ACTIVITY | Give back the data below word for word. Any image in it should be left out.
========================================
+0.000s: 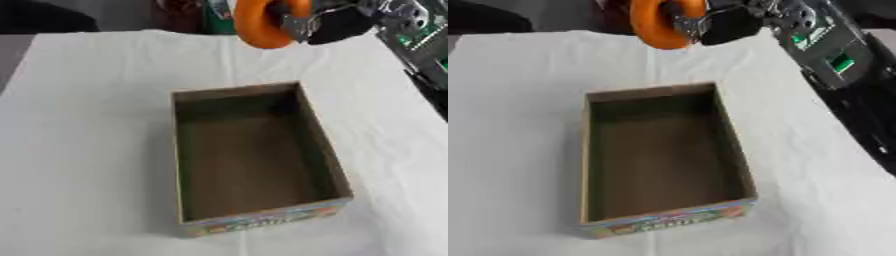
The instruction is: Pick up objects on the table and place them in the box.
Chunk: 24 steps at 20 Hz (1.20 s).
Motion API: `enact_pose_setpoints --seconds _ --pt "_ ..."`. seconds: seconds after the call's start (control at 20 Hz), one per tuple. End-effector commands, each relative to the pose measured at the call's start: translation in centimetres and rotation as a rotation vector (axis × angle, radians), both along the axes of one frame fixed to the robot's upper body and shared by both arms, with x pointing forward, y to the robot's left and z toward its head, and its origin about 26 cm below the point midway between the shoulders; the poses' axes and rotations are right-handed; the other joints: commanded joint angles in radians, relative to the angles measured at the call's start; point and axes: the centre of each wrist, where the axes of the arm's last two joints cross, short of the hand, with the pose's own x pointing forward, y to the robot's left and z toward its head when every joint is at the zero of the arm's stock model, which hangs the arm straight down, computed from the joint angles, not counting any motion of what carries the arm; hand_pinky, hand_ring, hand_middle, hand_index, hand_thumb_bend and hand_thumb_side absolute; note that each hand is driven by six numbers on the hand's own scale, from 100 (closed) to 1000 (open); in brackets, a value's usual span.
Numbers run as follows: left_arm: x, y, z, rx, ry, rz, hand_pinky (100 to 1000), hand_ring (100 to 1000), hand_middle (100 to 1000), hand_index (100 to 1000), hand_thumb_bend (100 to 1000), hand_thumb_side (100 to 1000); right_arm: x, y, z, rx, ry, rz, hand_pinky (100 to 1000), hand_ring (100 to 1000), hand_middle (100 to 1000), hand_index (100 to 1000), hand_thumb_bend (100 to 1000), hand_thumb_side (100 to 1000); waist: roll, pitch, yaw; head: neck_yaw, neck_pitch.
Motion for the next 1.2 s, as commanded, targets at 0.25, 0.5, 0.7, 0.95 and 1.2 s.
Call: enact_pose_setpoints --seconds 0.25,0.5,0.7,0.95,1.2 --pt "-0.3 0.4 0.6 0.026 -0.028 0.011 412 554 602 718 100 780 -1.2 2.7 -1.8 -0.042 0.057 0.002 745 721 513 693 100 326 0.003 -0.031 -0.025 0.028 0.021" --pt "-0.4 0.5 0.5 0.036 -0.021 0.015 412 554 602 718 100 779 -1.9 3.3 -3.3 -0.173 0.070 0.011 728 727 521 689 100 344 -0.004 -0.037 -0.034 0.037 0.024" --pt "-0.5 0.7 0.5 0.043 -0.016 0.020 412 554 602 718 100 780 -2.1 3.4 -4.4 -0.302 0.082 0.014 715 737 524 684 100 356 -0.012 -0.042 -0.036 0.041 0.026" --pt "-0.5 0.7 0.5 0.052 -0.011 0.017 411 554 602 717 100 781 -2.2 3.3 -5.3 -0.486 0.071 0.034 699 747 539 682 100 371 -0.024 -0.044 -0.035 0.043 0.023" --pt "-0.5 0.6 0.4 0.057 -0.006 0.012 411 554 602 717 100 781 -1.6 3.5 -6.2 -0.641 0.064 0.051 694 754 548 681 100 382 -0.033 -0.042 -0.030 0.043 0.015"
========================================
OUTPUT |
+0.000s: 
The instruction is: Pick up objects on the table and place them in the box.
Chunk: 24 steps at 20 Hz (1.20 s).
Motion API: `enact_pose_setpoints --seconds _ --pt "_ ..."`. seconds: seconds after the call's start (control at 20 Hz), one per tuple. End-effector commands, each relative to the pose measured at the call's start: translation in centimetres and rotation as a rotation vector (axis × angle, radians), both along the axes of one frame fixed to the robot's upper body and shared by both arms, with x pointing forward, y to the robot's left and z toward its head, and its origin about 26 cm below the point midway between the shoulders; the poses' axes and rotations are right-handed; the other joints: commanded joint angles in radians, relative to the angles measured at the call's start; point and axes: the centre of each wrist, where the axes of the arm's last two joints cross, short of the hand, with the pose's own x pointing forward, y to the robot's left and z toward its head when every joint is at the zero of the arm's stock model, which hangs the arm straight down, computed from the joint angles, not counting any motion of what carries the arm; hand_pinky, hand_ring, hand_middle, hand_index, hand_thumb_bend and hand_thumb_side absolute; note that each hand is driven by six numbers on the hand's own scale, from 100 (closed) to 1000 (open); in brackets, a value's usual span.
Numbers run as follows: left_arm: x, y, z, rx, ry, rz, hand_pinky (100 to 1000), hand_ring (100 to 1000), hand_middle (100 to 1000), hand_index (100 to 1000), hand_thumb_bend (100 to 1000), hand_thumb_side (100 to 1000); right_arm: x, y, z, rx, ry, rz, hand_pinky (100 to 1000), hand_ring (100 to 1000), hand_middle (100 to 1000), hand_index (100 to 1000), hand_thumb_bend (100 to 1000), hand_thumb_side (100 to 1000); waist: roll, pitch, yaw; head: neck_yaw, neck_pitch.
Motion for the next 1.2 s, as commanded, targets at 0.25, 0.5, 0.7, 0.95 and 1.2 s.
Call: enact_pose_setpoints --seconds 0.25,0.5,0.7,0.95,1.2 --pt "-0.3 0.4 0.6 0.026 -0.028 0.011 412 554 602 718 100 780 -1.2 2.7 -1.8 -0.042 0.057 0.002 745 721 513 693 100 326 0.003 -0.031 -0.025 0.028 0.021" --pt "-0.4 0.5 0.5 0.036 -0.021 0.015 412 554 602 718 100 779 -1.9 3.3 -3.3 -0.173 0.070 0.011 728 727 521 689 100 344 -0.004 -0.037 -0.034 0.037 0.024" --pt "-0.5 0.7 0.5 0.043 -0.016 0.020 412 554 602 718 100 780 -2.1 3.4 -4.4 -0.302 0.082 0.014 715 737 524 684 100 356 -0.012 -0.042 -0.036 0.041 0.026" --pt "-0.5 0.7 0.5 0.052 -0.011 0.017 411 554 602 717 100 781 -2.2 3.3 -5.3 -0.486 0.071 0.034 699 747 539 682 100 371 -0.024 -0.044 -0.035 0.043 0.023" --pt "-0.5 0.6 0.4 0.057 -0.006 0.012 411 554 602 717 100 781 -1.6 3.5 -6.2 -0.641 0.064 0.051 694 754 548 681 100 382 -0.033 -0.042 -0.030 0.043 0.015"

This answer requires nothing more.